Selama satu setengah jam saya di sana, saya tidak mendengar pembicaraan tentang kebijakan pemerintah, program prioritas, atau isu-isu nasional yang sering memenuhi media. Yang saya dengar hanyalah percakapan sederhana tentang bertahan hidup dan mencari rezeki.

Pedagang asongan, rata-rata ibu-ibu berusia sekitar 50 tahun, lebih sibuk membahas dagangan mereka. Mereka berbagi informasi tentang jadwal bus yang ramai penumpang, menentukan kapan harus masuk ke dalam kendaraan untuk menawarkan jualannya. Mereka bahkan hafal nama sopir dan kenek yang biasa bekerja di jalur itu.

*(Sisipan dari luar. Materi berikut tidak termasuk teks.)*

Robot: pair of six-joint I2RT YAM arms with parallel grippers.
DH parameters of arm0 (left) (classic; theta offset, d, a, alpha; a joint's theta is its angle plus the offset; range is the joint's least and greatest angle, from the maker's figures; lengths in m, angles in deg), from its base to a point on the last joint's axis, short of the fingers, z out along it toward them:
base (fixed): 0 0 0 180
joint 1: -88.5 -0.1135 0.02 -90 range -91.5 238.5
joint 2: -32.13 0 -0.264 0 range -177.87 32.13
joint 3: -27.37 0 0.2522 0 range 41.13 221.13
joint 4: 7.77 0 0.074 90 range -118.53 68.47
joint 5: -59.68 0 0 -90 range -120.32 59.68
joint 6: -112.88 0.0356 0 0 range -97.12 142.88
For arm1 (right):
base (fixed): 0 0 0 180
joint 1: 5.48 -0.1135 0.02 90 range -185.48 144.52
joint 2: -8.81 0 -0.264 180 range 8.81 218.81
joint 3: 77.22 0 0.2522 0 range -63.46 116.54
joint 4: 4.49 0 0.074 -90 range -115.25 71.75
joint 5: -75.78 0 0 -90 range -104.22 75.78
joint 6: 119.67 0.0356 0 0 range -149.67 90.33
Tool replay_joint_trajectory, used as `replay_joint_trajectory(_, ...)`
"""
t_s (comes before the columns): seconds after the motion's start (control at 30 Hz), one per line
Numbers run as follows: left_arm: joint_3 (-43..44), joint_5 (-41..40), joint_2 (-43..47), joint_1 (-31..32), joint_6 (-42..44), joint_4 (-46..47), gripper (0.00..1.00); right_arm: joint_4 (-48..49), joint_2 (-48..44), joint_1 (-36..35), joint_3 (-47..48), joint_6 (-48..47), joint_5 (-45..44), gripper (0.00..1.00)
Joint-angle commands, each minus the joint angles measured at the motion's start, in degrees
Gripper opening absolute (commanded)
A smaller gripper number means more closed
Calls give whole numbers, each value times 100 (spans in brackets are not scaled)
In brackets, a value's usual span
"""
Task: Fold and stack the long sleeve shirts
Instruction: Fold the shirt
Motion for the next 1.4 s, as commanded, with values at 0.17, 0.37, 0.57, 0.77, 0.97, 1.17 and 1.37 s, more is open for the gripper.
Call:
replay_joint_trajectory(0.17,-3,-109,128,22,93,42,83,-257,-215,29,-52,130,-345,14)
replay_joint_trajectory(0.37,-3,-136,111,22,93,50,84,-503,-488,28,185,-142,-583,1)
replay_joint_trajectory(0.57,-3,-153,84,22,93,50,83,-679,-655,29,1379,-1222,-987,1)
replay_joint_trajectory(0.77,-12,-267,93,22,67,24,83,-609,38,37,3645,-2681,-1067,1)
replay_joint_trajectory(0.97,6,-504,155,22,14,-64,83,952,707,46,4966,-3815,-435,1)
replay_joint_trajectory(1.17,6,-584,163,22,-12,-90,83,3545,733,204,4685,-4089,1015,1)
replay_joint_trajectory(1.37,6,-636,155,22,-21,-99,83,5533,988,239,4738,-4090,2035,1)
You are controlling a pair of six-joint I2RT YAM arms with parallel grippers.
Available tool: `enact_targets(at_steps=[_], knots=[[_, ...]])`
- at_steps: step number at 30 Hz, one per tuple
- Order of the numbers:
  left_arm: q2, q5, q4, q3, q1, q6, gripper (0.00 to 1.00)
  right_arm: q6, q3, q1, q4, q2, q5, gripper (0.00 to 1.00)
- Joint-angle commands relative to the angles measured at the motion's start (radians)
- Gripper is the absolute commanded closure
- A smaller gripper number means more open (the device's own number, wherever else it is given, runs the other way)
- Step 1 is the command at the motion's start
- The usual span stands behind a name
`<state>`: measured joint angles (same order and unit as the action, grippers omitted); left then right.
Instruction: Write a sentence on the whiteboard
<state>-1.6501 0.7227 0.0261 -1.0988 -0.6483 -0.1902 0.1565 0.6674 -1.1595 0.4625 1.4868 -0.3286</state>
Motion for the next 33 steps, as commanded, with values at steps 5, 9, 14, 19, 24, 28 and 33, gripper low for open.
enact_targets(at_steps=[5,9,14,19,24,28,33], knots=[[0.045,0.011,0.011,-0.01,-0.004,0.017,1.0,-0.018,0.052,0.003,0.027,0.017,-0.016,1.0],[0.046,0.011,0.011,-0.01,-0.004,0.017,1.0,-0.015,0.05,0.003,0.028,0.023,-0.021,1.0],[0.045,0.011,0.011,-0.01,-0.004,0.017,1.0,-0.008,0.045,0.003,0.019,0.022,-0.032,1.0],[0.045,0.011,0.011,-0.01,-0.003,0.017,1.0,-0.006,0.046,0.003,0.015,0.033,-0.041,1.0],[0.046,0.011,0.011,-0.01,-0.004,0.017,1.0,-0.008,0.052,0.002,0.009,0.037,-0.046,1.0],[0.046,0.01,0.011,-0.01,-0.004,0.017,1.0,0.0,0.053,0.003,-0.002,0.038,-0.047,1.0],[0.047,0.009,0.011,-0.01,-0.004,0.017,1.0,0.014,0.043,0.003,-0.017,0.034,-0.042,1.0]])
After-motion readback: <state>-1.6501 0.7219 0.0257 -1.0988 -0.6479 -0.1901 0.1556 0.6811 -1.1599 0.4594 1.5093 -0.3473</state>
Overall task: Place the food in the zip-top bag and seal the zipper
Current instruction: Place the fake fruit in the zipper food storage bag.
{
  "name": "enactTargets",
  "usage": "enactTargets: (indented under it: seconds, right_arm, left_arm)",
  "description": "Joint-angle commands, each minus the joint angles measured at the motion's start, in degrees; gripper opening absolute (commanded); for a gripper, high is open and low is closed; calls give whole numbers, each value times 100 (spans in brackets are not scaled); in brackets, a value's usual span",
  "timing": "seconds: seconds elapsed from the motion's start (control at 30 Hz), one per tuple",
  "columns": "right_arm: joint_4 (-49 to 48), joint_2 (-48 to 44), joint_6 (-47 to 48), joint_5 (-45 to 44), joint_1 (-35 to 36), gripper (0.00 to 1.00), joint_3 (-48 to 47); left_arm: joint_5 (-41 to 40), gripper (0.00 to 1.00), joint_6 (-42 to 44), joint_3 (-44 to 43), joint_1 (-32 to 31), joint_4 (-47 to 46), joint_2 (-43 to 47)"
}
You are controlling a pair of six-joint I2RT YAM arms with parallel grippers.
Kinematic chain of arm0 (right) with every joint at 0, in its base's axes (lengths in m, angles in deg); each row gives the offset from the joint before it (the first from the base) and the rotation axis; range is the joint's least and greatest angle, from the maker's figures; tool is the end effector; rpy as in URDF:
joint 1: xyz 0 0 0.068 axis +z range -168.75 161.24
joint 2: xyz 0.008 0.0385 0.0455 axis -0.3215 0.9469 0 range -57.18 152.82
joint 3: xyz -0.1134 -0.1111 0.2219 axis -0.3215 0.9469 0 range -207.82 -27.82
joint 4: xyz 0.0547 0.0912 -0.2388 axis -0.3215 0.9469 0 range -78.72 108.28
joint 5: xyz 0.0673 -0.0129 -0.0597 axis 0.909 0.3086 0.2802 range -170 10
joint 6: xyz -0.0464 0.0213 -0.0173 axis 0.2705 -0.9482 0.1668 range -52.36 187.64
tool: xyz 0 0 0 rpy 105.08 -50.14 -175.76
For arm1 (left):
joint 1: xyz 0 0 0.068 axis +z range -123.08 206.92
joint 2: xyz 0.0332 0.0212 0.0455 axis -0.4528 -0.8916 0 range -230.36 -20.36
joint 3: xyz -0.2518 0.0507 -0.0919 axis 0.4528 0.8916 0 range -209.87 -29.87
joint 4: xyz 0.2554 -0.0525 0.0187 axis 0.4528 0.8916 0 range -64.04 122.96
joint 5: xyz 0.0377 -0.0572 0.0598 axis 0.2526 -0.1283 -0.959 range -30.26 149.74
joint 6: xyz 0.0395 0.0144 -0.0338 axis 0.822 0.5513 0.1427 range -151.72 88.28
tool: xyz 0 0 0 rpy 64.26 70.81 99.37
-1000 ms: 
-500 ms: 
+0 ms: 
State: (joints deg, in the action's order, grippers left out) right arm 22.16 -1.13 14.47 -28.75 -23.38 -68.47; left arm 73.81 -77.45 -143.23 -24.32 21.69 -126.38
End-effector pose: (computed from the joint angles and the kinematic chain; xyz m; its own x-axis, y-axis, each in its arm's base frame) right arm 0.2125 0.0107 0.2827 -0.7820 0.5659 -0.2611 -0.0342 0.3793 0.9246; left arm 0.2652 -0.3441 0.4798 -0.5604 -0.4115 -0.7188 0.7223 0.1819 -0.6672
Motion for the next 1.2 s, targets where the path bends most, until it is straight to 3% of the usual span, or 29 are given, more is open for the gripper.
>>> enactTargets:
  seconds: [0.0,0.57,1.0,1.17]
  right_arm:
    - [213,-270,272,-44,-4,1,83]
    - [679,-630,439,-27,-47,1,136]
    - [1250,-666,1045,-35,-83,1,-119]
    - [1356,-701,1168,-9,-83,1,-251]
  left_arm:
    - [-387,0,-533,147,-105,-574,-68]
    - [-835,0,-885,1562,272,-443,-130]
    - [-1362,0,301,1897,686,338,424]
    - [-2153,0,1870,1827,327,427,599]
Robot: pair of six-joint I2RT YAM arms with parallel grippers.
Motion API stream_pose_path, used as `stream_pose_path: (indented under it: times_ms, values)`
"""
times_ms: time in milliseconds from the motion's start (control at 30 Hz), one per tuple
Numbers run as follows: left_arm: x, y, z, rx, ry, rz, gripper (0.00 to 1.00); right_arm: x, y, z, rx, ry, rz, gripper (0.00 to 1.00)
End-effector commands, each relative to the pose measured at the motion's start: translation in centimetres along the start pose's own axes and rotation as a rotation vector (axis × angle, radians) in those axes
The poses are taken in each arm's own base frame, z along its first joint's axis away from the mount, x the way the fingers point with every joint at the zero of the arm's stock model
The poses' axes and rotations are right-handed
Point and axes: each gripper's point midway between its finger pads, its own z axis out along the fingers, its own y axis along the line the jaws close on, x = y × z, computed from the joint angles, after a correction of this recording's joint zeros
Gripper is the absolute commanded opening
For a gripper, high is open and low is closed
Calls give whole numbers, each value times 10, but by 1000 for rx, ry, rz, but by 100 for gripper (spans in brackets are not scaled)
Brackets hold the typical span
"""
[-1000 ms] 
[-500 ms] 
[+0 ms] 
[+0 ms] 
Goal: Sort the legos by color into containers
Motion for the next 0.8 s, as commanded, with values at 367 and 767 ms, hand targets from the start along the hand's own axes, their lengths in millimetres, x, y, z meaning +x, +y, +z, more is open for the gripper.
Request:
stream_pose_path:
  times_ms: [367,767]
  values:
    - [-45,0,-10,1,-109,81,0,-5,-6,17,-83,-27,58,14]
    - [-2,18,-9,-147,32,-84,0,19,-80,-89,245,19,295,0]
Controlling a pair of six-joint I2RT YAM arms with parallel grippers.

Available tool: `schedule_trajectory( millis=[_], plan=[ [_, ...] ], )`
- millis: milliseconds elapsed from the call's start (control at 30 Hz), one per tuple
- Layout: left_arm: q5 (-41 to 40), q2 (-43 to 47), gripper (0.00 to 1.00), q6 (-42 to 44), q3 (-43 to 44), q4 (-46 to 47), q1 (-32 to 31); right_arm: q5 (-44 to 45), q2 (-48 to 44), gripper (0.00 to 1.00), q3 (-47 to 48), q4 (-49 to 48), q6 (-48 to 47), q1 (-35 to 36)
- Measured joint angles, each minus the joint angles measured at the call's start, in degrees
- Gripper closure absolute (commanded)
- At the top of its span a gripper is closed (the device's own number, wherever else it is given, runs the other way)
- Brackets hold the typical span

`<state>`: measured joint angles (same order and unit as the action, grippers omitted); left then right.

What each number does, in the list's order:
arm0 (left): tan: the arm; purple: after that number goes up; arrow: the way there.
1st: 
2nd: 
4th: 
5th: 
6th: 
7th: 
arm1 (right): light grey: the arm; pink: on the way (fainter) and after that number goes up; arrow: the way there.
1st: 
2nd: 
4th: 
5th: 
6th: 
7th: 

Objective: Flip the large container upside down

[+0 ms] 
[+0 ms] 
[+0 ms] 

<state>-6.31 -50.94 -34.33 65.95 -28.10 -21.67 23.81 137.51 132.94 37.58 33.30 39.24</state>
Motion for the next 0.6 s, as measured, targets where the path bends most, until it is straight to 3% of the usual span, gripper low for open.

Di tempat tunggu, kondektur dan calo bercengkerama dengan akrab. Mereka tertawa, bercanda, berbicara tentang hal-hal remeh. Tak ada diskusi soal kebijakan negara atau kegaduhan politik. Bagi mereka, kehidupan berjalan sebagaimana mestinya—cukup dengan mencari uang untuk hari ini dan esok.

Saya menikmati suasana itu. Ada semangat dan optimisme yang terasa di antara orang-orang yang berjuang untuk hidup mereka. Tidak ada keluhan berlebihan, tidak ada ratapan panjang tentang sulitnya keadaan. Mereka hanya bergerak, berusaha, dan terus maju.

Satu setengah jam terasa singkat. Dari mereka, saya belajar bahwa kebahagiaan tidak selalu datang dari hal besar. Kadang, ia muncul dari canda tawa kecil, dari interaksi sehari-hari, atau dari keyakinan bahwa selama masih bisa berusaha, hidup akan terus berjalan.